Academics

The Women’s, Gender, and Sexuality Studies Program empowers students to transform the world.   Students acquire the knowledge and skills to prepare them as innovators, scholars and activists; to cultivate them as leaders in feminist and social justice projects, in journalism and digital media, in law and public policy, and in community organizing and corporate enterprise.

Across and within WGSS and WGSS cross-listed courses, careful attention is paid to gender and sexuality as dynamic, structuring forces—on the body, online, across axes of social difference, in history and contemporary culture, for intimacy and activism, within local, national, and transnational scenes and circuits of power.  Through investigations along multiple and overlapping scales, students are uniquely equipped to assess, theorize, and reshape configurations of gender and sexuality in our everyday lives.

Students receiving a B.A. in WGSS will:

  1. cultivate analytic skills in the interdisciplinary field of women’s, gender, and sexuality studies;

  2. acquire broad knowledge of the major themes, questions, and  contestations that have generated and continue to animate women’s, gender and sexuality studies scholarship;  

Analytic Skills

WGSS students develop critical thinking and effective writing skills.

WGSS students emerge as creative scholars who are able to approach research questions and political problems with originality and confidence.

WGSS students are familiarized with a variety of the quantitative, qualitative, and interpretive methodologies that scholars employ to learn and produce knowledge about women, gender, and sexuality. WGSS students acquire advanced knowledge in one or several methodologies in order to complete their Senior Essay.

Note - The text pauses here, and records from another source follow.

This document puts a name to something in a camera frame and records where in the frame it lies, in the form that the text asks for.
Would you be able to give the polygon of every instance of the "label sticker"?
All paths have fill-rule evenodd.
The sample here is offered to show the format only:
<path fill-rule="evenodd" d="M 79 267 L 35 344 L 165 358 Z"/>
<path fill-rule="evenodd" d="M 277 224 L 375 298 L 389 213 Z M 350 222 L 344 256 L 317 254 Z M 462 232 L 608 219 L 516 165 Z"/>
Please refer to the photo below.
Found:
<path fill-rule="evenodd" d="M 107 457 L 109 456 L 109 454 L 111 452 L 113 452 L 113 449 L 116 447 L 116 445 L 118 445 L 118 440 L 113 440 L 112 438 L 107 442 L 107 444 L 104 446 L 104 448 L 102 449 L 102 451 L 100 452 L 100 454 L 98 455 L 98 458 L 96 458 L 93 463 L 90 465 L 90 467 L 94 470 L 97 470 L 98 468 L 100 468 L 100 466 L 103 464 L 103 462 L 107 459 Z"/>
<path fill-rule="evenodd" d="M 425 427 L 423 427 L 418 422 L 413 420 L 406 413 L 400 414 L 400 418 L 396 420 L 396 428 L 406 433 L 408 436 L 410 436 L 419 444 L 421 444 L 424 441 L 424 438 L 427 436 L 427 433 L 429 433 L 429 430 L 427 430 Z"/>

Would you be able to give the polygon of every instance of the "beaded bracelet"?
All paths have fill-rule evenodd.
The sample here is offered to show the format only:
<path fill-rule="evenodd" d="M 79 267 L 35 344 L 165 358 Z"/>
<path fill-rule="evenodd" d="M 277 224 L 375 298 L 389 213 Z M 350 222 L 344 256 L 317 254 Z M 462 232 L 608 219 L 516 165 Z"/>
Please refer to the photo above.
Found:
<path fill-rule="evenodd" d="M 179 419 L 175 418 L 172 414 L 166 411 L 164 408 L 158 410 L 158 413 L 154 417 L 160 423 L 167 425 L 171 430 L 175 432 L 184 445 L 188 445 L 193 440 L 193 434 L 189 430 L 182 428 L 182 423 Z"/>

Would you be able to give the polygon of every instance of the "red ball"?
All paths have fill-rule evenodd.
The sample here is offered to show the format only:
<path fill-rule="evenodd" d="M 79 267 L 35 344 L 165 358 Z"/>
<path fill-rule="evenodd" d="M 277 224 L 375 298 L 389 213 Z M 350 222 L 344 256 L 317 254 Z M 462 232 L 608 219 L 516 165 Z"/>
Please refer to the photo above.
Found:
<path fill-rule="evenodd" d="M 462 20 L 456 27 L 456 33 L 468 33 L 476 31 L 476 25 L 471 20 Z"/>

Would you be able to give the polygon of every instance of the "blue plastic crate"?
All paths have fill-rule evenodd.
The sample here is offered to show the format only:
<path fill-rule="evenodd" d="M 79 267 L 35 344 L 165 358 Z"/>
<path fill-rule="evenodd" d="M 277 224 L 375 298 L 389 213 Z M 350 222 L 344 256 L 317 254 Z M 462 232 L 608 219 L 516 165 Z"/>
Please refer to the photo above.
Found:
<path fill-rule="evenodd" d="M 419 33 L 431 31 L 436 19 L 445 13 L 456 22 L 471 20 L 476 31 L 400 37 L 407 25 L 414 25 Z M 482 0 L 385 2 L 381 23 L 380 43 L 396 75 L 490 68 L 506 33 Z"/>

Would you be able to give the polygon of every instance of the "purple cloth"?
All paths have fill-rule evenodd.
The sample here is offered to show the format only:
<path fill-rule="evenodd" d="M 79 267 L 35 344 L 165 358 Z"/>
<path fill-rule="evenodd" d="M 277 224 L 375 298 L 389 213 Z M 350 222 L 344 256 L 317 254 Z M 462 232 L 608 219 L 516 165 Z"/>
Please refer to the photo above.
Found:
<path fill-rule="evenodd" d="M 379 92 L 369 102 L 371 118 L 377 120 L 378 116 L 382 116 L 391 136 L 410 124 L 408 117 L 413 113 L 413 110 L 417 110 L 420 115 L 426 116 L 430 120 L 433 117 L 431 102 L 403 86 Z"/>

WGSS students work with classmates and faculty to generate new, provocative, and necessary contributions in the field.  The comparative smallness of WGSS is also its strength. Student work particularly closely with and under the advisement of WGSS faculty.

WGSS students provide new insights and conduct original research on women, gender, and sexuality.  WGSS’s emphasis on independent, informed, and inventive thinking propels students to be feminist, LGBT, and social justice leaders, wherever their professional futures take them.

Knowledge in the Field

The WGSS core and distribution requirements ensure that students are thoroughly familiar with foundational, ongoing, and contemporary themes, problems, and debates in the study of women, gender and sexuality.

Students learn as well about the historical emergence and political genealogy of women’s, gender, and sexuality studies as a scholarly discipline.

The study of women, gender, and sexuality is distinctly interdisciplinary.  Students therefore approach topics from several disciplinary vantage points, including but not limited to: race and ethnic studies, history, sociology, anthropology, psychology, political science, philosophy, literature and literary theory, media studies, art and art history, religious studies, transgender studies, and feminist and queer theory.

Students comprehend how gender and sexuality has been, can be, and could be conceived and embodied across a range of social divisions, including but not limited to:  race and ethnicity, class, ability and disability, education, age, and religion.   Students consider too how gender and sexuality are articulated in colonial, postcolonial and transnational contexts.

WGSS encourages students to appreciate the changing and conflicting ways that international political economy, security and terrorism, migration and immigration, and transnational flows of goods, communication, and information, inform gender and sexuality identities, expressions, aesthetic forms, and politics.

Questions of representation have been central to the study of gender and sexuality at least since its institutionalization in the academy. Students are offered opportunities to interrogate representations of gender and sexuality in politics, medicine, law, literature, film, theater, television, photography, digital media, and the academy.